Breven hocha la tête et alla transmettre mes ordres. Et comme à chaque fois que je pensais à cette personne, mon cœur se pinça de regret.
***
- Votre Altesse, si je peux me permettre... C'est un plan de merde.
- Naturellement, puisqu'il est de Spookiaou, répondit Ametyos. Mais j'ai eu l'occasion de me rendre compte que ses plans merdiques et lâches donnaient en général de meilleurs résultats que les façons disons... plus conventionnelles. C'était après tout le chef d'une bande de voleurs qui a réussi à échapper à la justice pendant des années.
L'interlocuteur d'Ametyos, un grand gaillard roux nommé Pelwins, eut un marmonnement qui n’engageait à rien. Tous deux attendaient au bout d'une crique peu connue et un peu éloignée de la ville de Carmin. Cinq autres personnes montaient la garde autour du lieu, empêchant les badauds d'approcher. Ametyos, lui, regardait la mer au dessous de lui, se regorgeant les poumons de cet air marin salé qui ne lui déplaisait pas.
Aujourd'hui, il partait en mission, avec quelque uns de ses camarades. Une mission essentielle à sa cause, quoi que personnelle. Cela faisait un an qu'il avait récupéré le morceau du corps de son grand-père détenu par le Troisième Héros Duancelot à Safrania. Un morceau qu'il avait durement mérité après plusieurs péripéties, notamment dans cette Grotte Sombre, avec cette Adepte de la Fatalité et cet écuyer de la Sainte Garde.

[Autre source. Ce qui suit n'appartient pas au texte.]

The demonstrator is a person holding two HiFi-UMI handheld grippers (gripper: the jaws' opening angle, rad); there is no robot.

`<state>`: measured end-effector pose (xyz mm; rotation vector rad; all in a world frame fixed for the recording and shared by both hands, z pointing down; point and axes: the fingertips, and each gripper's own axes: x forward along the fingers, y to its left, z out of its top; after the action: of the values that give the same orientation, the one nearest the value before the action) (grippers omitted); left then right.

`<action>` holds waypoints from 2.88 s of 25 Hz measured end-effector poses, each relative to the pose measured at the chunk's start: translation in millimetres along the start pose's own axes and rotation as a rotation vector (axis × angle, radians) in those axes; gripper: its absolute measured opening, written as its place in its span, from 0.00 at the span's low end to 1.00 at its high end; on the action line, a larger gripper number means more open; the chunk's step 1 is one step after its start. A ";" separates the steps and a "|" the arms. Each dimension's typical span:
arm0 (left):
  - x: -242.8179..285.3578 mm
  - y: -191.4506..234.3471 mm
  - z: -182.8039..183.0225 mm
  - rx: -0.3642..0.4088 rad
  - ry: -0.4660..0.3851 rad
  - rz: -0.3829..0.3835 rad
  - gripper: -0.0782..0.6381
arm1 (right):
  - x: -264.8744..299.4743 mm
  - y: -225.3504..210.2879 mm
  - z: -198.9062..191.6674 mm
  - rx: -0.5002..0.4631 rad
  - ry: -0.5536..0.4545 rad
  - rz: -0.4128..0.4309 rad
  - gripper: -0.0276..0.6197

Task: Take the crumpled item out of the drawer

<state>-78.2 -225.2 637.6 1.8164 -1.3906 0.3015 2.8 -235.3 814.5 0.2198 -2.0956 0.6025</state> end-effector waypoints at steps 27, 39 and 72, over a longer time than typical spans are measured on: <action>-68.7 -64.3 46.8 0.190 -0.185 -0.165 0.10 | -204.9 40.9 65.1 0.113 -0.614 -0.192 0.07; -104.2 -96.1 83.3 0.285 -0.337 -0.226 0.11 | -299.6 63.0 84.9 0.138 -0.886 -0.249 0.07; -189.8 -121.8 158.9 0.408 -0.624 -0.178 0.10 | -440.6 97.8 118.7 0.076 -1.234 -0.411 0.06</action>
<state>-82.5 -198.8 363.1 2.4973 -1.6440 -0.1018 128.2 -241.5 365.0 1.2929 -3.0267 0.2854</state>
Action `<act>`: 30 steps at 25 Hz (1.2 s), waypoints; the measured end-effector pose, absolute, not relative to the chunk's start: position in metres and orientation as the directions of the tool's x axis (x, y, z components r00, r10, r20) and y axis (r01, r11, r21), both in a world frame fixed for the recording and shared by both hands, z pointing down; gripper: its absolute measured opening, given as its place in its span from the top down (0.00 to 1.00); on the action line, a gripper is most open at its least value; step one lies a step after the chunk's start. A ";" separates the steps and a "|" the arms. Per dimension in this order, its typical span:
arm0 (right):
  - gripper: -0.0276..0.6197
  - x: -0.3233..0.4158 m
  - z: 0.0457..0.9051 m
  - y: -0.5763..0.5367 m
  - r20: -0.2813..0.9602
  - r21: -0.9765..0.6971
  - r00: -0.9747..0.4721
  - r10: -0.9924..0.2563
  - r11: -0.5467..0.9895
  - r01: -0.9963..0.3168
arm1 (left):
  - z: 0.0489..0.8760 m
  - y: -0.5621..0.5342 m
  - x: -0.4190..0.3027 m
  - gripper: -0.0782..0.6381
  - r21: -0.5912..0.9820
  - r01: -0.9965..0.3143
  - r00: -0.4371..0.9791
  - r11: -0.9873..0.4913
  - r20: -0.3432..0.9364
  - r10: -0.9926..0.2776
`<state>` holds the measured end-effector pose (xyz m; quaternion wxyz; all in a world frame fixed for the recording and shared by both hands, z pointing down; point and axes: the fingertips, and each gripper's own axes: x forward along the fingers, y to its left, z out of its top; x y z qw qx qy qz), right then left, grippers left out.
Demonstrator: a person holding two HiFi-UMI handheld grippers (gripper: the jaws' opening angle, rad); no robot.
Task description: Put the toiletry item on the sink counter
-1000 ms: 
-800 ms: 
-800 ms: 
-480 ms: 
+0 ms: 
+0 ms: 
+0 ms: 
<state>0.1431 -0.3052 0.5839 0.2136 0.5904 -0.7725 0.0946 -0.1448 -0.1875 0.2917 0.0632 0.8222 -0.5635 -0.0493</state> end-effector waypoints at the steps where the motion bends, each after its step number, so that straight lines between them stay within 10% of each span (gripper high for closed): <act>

Ça avait été la quatrième partie du corps du Roi Zephren qu'il volait aux Héros. Après celle-ci, il avait étrangement suivit le dernier conseil de ce Garneth, et s'était fait plutôt discret. Mais il était temps que les affaires reprennent. Aujourd'hui, il repartait en quête des morceaux de son grand-père. Et sa cible était celui que gardait Reomarinus, le Septième Héros et Roi des Pokemon Eau, dans son palais sous-marin.
- Ce que j'veux dire, insista Pelwins, c'est que tout repose sur de foutus Pokemon, qui pourraient bien nous trahir à tout moment.
- Ne le répète jamais devant lui, mais Spookiaou m'a sauvé la vie assez souvent, en un an. Je me méfiais de lui le premier mois. Plus maintenant.
- Je ne parle pas spécialement de lui – même si on ignore toujours pourquoi il vous aide – mais il vous a promis des Pokemon Eau qui pourraient nous amener jusqu'au Palais Sous les Flots. Qui nous dit que ces bestiole...
- Si on fait confiance à Spookiaou, il faut faire confiance aux Pokemon qu'il ramènera, l'interrompit le prince. Nous n'avons pas d'autre solution de toute façon. Il ne sert à rien de repousser constamment le morceau de Reomarinus en attendant qu'une tombe du ciel.
Pelwins n'insista pas, mais Ametyos sentit clairement sa désapprobation. Il n'avait rien dit au prince, mais il n'était clairement pas emballé par cette idée fixe de réunir les morceaux du cadavres de Zephren. C'était, somme toute, une œuvre symbolique, qui n'apporterai pas grand chose de concret à leur cause. Et leur cause, c'était le retour de la monarchie, en faisant tomber le Conseil des Héros et en plaçant Ametyos sur le trône.
En un an, Ametyos avait fini par se ranger à la proposition de Spookiaou, qui consistait à commencer à recruter. S'il comptait faire un Coup d’État, il n'arriverait à rien tout seul. Tout en voyageant incognito, ils s'étaient donc mis en quête des mécontents, des royalistes, et de tous ceux qui avaient une bonne raison de combattre le régime instable et faible qu'avaient mis en place les Dix Héros à la chute de Zephren.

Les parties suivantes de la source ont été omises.